* WORK TO BE COMPLETED: Tally the lines below that contain "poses". The number is the whole answer.

* THE DATA:
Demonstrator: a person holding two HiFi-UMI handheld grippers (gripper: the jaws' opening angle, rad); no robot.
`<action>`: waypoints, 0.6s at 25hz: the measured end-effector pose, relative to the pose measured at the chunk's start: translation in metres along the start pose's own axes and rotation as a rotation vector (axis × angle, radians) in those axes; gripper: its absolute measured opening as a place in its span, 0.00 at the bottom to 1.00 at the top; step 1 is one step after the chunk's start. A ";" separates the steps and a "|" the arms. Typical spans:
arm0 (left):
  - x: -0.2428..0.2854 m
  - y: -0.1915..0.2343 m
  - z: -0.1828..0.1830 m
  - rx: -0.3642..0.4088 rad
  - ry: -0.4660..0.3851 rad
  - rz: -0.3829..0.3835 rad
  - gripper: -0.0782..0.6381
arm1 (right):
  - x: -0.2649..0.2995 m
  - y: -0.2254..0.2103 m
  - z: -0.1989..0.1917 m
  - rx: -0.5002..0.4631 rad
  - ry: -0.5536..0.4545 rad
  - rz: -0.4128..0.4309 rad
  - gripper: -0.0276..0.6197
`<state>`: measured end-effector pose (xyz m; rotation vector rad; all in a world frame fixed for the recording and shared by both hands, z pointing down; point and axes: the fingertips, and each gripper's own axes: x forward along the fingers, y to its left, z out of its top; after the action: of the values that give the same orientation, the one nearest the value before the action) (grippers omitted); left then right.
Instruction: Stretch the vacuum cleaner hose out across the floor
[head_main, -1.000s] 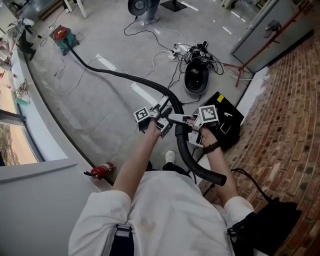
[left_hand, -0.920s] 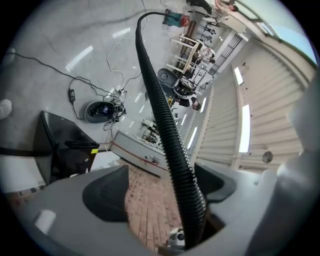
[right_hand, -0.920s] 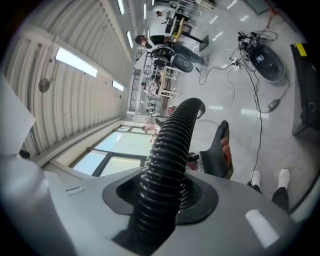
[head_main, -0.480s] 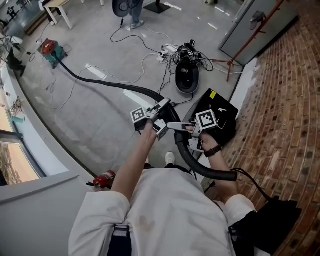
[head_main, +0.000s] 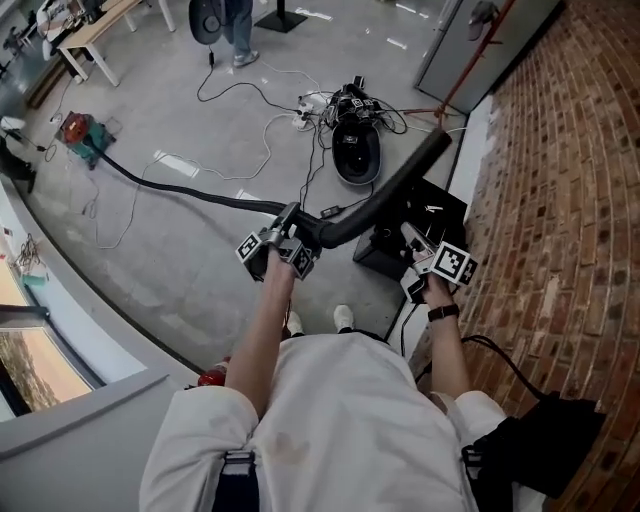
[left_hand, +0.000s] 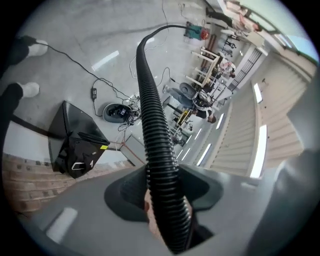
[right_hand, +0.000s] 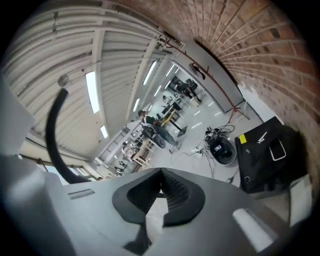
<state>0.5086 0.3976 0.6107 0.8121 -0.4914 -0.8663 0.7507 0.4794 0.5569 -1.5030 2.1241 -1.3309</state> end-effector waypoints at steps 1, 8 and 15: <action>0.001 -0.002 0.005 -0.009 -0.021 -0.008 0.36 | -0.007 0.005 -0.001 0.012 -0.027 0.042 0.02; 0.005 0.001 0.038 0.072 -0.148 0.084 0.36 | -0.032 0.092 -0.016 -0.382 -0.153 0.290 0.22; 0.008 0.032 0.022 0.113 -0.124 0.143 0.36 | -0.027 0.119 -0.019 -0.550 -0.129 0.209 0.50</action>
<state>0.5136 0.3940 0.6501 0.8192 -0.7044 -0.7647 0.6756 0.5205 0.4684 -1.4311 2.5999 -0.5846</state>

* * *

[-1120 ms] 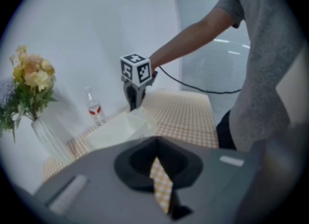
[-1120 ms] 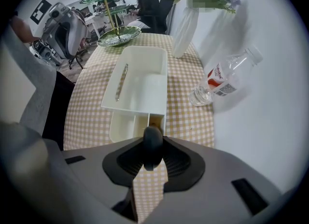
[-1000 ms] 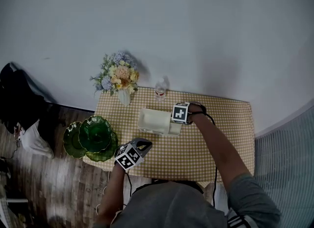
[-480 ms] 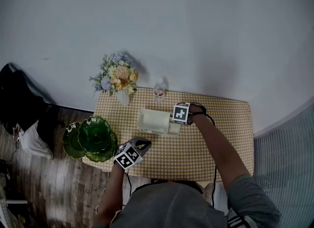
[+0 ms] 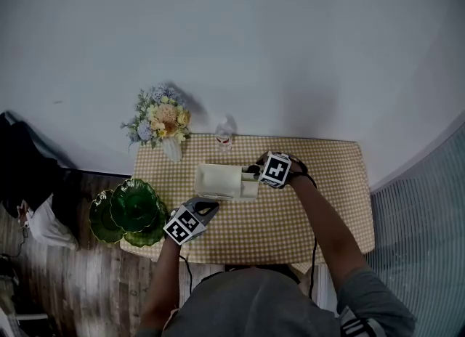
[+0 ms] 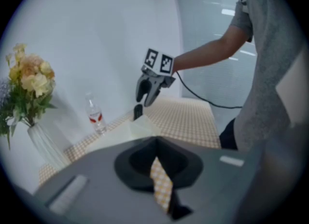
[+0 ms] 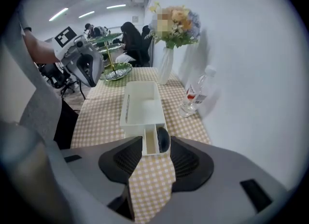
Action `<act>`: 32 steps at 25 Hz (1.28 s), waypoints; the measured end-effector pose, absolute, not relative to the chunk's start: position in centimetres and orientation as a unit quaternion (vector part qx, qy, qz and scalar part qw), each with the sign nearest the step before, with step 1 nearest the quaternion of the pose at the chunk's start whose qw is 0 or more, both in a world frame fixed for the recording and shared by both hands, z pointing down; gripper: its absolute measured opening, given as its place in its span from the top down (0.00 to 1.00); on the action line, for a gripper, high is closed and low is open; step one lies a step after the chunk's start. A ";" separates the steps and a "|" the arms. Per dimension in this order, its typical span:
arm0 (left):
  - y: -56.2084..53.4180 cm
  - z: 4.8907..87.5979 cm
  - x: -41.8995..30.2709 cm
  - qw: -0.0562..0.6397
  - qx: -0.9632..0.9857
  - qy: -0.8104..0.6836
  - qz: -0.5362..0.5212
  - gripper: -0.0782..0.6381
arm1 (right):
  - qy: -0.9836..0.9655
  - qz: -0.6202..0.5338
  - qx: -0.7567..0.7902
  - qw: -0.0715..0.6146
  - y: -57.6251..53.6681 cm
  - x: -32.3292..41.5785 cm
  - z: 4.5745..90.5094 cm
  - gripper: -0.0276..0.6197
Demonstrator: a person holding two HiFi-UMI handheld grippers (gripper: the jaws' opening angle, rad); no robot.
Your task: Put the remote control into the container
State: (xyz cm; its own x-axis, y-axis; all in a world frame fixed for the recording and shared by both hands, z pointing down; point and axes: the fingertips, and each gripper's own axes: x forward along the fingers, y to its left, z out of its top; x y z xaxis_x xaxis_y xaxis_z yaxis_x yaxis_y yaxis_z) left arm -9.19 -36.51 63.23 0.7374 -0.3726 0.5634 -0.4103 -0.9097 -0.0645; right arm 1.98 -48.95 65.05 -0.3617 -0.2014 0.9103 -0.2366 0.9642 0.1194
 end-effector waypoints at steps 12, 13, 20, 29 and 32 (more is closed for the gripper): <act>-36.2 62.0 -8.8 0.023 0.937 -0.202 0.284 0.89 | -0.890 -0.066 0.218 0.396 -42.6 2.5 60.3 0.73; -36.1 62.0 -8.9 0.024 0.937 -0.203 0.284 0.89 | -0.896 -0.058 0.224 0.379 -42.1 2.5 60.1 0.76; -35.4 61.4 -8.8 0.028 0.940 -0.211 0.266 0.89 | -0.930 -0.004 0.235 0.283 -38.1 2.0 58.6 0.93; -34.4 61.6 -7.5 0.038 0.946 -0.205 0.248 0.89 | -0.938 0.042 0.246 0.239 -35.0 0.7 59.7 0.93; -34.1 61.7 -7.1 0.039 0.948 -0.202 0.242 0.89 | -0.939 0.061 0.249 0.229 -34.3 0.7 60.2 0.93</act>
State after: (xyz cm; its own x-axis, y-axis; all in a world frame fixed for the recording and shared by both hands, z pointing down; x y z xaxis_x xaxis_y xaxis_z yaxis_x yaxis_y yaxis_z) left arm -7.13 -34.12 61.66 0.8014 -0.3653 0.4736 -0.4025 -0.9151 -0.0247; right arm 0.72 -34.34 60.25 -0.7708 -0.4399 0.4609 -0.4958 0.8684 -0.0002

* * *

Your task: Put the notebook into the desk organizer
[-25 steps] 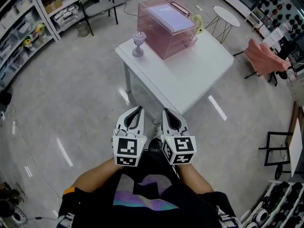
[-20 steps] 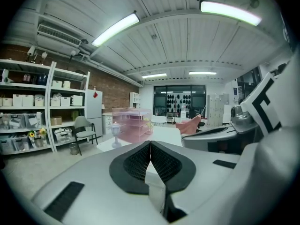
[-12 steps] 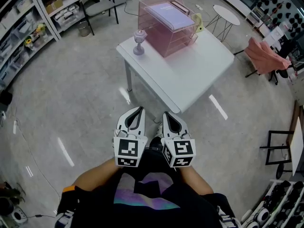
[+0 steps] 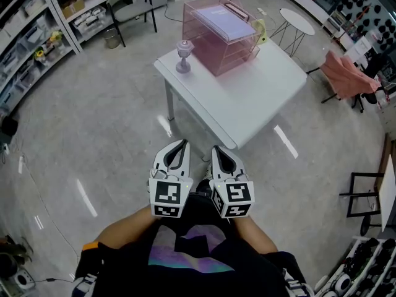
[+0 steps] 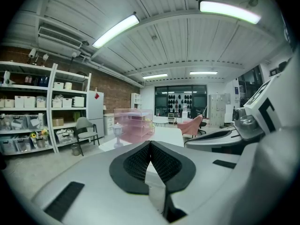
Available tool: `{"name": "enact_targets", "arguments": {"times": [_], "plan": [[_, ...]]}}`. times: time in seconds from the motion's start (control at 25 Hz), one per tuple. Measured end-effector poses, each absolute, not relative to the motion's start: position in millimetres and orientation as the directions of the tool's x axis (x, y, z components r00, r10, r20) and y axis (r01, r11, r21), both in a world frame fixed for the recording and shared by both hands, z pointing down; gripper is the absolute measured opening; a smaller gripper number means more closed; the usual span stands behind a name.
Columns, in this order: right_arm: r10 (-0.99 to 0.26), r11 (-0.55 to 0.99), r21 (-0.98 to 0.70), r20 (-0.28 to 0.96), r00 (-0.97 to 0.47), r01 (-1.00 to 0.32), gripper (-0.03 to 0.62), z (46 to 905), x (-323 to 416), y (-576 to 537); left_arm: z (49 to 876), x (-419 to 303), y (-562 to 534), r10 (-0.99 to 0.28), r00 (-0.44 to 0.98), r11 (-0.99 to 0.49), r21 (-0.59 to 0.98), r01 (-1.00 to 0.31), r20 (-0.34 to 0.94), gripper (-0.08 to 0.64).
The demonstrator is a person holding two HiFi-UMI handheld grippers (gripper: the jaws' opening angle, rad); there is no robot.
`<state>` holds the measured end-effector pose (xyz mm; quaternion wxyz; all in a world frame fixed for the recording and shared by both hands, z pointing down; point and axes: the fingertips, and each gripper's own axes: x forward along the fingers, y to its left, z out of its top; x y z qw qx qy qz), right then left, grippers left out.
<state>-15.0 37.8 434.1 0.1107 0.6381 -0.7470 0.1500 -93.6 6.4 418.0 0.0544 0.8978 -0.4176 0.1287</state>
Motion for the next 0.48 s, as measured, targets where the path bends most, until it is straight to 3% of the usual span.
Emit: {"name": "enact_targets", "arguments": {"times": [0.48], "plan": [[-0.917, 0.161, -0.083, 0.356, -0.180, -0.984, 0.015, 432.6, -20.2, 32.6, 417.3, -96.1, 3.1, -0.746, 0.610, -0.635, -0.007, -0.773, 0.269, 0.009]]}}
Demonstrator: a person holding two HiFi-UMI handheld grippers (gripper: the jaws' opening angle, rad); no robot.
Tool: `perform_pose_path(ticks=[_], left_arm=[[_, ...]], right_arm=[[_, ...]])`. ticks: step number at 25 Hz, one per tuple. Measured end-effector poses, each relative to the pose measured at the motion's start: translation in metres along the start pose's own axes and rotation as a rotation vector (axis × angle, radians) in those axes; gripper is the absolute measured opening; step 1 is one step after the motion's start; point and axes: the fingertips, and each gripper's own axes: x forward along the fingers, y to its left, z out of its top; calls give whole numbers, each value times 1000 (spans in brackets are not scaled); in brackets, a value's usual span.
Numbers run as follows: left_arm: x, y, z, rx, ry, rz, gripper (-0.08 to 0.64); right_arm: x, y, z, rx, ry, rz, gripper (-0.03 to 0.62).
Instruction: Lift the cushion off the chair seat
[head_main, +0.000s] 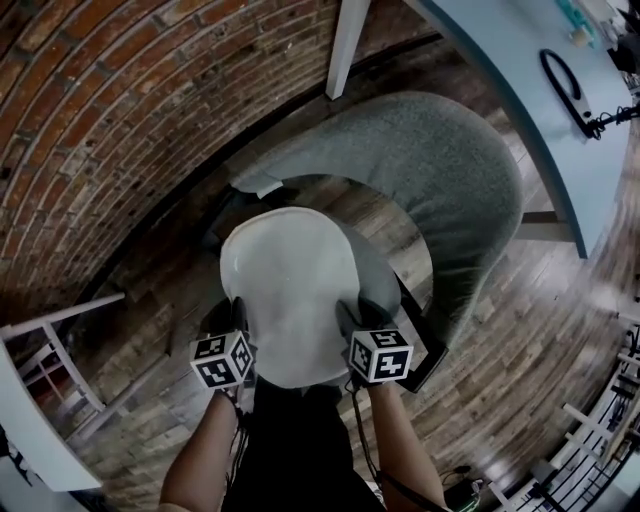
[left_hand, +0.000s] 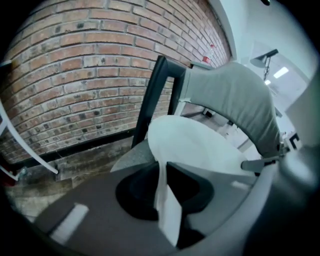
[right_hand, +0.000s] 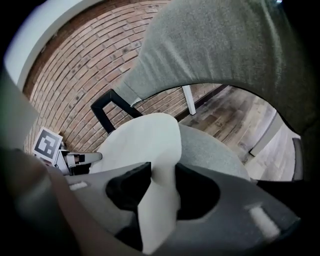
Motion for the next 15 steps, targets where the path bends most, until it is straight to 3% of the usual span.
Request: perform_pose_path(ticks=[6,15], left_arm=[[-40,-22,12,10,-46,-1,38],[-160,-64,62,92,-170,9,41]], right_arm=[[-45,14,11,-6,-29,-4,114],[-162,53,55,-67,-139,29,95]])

* SOLVED EXERCISE: 2